ABOUT THIS TASK —
Nothing outside the range below should be printed. Output exactly the lines from the line with "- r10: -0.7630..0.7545" to the line with "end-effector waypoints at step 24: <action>", both included.

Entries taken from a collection
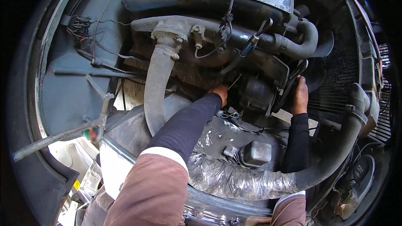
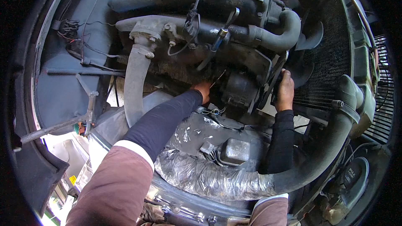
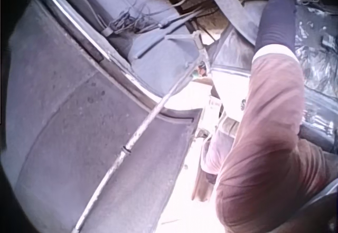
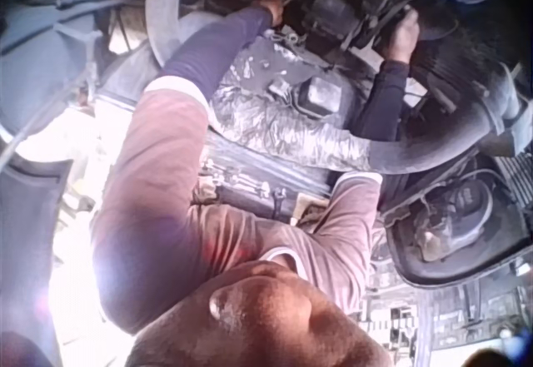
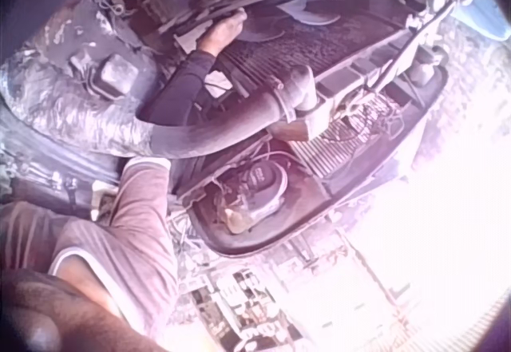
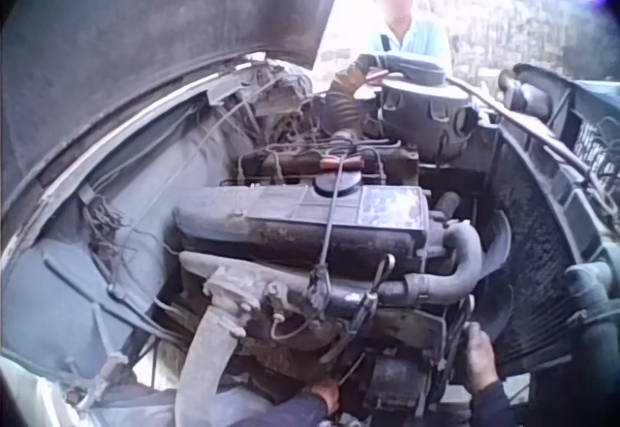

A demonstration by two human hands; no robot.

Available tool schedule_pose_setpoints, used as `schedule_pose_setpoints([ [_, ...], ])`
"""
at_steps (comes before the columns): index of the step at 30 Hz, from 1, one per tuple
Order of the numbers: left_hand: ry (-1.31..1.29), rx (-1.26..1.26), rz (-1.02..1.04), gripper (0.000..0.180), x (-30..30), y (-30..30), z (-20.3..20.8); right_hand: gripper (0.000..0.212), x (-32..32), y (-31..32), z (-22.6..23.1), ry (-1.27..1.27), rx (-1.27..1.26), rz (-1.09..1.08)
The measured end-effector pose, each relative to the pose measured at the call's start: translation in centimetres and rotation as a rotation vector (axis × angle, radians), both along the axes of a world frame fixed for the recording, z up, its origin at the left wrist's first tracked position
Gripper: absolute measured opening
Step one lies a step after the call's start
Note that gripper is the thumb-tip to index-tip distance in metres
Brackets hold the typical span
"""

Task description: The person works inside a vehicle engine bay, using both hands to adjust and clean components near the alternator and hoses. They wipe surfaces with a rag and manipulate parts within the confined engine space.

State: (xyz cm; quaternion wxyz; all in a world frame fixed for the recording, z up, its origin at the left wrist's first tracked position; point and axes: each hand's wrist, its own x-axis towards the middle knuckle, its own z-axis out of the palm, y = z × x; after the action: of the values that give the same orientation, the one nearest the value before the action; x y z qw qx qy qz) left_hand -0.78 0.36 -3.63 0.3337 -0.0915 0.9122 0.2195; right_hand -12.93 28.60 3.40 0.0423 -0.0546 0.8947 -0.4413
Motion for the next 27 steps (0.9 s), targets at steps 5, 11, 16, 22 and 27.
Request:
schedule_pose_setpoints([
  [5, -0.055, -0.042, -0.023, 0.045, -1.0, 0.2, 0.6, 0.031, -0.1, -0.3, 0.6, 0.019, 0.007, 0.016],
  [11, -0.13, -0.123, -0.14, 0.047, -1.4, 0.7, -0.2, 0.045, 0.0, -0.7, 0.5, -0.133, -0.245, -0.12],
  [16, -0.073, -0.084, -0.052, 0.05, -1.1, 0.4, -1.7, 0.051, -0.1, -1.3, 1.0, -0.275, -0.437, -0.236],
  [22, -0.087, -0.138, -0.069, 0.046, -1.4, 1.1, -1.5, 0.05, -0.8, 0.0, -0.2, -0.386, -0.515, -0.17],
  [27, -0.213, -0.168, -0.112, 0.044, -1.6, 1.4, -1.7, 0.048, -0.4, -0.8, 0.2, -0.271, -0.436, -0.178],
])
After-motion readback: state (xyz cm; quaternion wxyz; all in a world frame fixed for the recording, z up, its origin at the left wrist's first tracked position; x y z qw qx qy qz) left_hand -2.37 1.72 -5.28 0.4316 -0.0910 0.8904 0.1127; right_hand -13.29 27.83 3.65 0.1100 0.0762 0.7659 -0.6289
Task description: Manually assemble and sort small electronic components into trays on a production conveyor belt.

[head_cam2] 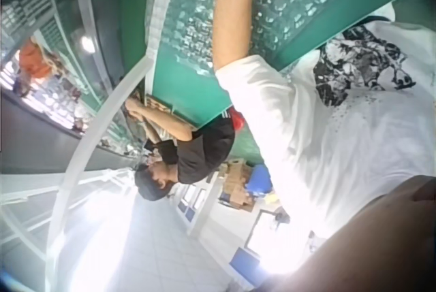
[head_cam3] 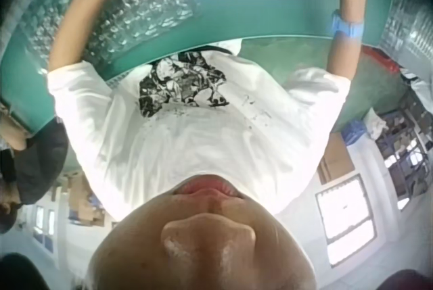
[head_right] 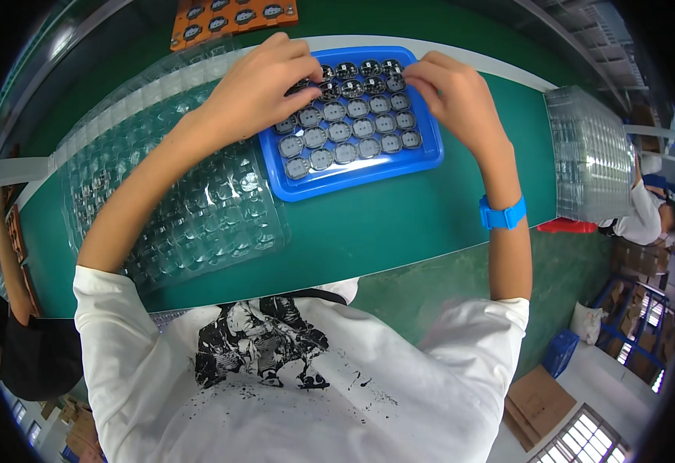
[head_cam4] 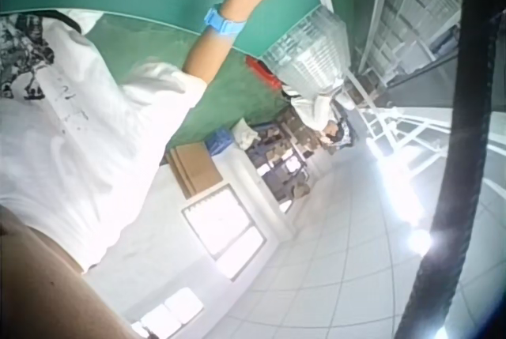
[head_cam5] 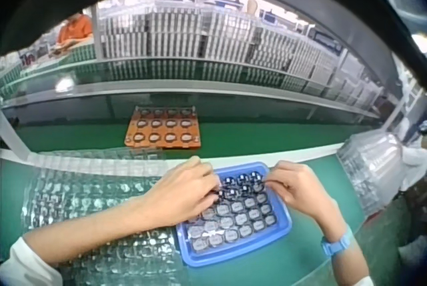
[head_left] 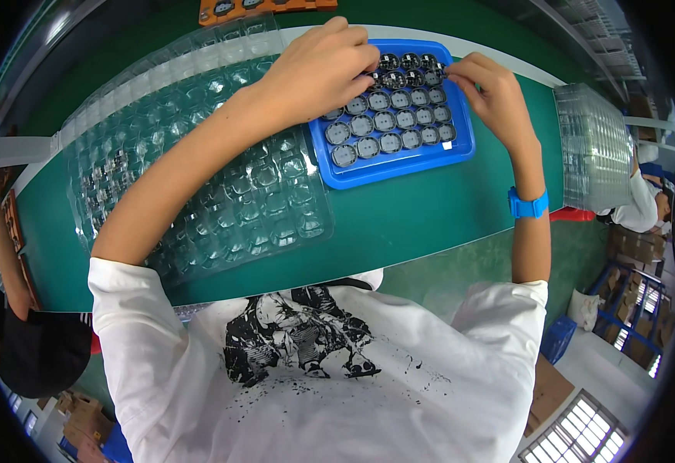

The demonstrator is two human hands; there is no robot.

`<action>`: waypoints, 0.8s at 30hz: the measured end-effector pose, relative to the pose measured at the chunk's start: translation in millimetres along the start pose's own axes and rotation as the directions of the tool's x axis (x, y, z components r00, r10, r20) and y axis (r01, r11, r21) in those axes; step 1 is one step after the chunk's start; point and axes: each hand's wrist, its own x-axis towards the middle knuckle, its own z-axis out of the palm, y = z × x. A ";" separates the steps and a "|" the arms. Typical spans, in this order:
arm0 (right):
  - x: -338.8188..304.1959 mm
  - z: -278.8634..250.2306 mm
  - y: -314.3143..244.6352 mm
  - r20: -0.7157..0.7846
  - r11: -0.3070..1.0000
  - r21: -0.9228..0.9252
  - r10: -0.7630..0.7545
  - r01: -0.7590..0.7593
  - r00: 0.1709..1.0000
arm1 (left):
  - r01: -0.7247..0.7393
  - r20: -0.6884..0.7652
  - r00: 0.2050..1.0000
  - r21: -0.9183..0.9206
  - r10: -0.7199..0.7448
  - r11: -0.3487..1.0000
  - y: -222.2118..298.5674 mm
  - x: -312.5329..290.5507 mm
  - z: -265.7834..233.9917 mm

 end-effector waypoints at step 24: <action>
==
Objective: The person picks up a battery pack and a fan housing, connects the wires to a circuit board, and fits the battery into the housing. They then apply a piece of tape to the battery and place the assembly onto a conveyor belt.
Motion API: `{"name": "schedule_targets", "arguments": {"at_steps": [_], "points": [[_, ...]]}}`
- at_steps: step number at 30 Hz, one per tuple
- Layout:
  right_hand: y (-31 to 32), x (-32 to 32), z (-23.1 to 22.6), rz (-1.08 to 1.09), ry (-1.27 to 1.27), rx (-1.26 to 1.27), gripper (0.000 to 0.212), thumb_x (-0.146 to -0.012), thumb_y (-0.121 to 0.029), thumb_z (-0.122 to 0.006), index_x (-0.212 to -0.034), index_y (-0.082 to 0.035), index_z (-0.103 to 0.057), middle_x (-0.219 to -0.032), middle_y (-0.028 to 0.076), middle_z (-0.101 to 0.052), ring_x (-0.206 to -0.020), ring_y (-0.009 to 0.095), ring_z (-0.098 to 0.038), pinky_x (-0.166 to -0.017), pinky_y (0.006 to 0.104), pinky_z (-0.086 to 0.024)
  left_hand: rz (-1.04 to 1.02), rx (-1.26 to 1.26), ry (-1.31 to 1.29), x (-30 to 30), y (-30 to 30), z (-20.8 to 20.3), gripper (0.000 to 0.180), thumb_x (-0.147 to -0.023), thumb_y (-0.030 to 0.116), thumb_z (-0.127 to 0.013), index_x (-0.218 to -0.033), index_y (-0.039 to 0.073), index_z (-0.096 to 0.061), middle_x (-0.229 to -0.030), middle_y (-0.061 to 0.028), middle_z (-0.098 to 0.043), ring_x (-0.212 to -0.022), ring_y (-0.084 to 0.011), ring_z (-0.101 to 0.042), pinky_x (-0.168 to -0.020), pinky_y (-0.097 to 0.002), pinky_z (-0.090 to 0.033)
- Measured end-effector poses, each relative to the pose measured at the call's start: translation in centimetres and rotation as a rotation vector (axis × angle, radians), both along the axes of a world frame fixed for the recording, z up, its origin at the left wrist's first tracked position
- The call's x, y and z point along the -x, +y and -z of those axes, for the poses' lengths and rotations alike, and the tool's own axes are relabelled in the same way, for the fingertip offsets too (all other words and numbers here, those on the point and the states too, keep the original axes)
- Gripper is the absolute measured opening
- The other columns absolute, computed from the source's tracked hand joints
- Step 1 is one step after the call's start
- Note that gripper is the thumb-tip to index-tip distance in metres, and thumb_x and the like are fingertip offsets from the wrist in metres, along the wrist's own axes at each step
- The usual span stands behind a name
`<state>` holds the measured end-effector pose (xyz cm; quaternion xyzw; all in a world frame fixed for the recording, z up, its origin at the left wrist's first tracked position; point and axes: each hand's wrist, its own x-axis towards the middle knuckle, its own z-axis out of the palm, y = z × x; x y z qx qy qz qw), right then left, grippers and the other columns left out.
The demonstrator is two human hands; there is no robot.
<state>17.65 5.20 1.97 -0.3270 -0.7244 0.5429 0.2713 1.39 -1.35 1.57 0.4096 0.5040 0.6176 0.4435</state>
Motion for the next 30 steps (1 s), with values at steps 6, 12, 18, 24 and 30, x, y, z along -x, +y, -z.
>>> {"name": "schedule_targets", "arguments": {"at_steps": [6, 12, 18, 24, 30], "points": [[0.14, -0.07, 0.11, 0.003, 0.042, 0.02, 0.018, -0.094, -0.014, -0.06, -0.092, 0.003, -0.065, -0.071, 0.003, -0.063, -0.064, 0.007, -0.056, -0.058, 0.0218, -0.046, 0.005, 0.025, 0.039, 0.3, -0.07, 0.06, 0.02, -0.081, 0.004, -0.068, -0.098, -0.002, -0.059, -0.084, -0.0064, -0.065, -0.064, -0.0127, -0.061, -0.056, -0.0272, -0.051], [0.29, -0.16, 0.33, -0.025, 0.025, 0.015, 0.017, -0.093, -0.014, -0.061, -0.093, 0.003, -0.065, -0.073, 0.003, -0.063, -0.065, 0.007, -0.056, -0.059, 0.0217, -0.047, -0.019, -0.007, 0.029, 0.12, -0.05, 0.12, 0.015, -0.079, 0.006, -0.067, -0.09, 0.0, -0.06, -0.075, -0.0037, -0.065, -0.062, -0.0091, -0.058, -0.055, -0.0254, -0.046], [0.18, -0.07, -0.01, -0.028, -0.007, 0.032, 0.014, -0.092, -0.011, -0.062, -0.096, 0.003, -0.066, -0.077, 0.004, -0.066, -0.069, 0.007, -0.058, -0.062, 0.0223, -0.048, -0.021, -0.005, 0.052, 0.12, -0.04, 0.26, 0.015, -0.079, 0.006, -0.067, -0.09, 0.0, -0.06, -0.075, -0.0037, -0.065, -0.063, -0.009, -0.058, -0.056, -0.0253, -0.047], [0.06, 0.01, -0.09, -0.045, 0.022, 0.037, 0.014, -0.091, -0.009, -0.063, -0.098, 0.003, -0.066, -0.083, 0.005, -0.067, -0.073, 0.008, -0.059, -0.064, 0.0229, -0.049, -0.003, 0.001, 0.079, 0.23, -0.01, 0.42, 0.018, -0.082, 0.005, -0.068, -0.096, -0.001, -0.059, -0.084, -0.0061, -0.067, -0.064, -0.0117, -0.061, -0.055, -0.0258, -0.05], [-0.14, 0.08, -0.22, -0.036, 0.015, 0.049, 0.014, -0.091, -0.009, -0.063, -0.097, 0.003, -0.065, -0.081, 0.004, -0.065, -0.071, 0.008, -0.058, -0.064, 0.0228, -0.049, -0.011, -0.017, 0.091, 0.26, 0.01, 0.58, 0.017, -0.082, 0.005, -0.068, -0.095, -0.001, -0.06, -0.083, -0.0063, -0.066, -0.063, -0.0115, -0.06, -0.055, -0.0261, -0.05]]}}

OUTPUT BELOW —
  - r10: -0.7630..0.7545
  - r01: -0.7590..0.7593
  - r00: 0.1709..1.0000
arm1 (left):
  - r01: -0.7247..0.7393
  - r20: -0.6884..0.7652
  - r00: 0.2050..1.0000
  - r21: -0.9183..0.9206
  - r10: -0.7199..0.7448
  - r11: -0.3487..1.0000
  - y: -222.2118..298.5674 mm
  - x: -312.5329..290.5507 mm
  - z: -265.7834..233.9917 mm

 end-effector waypoints at step 24: <action>

No more output will be given.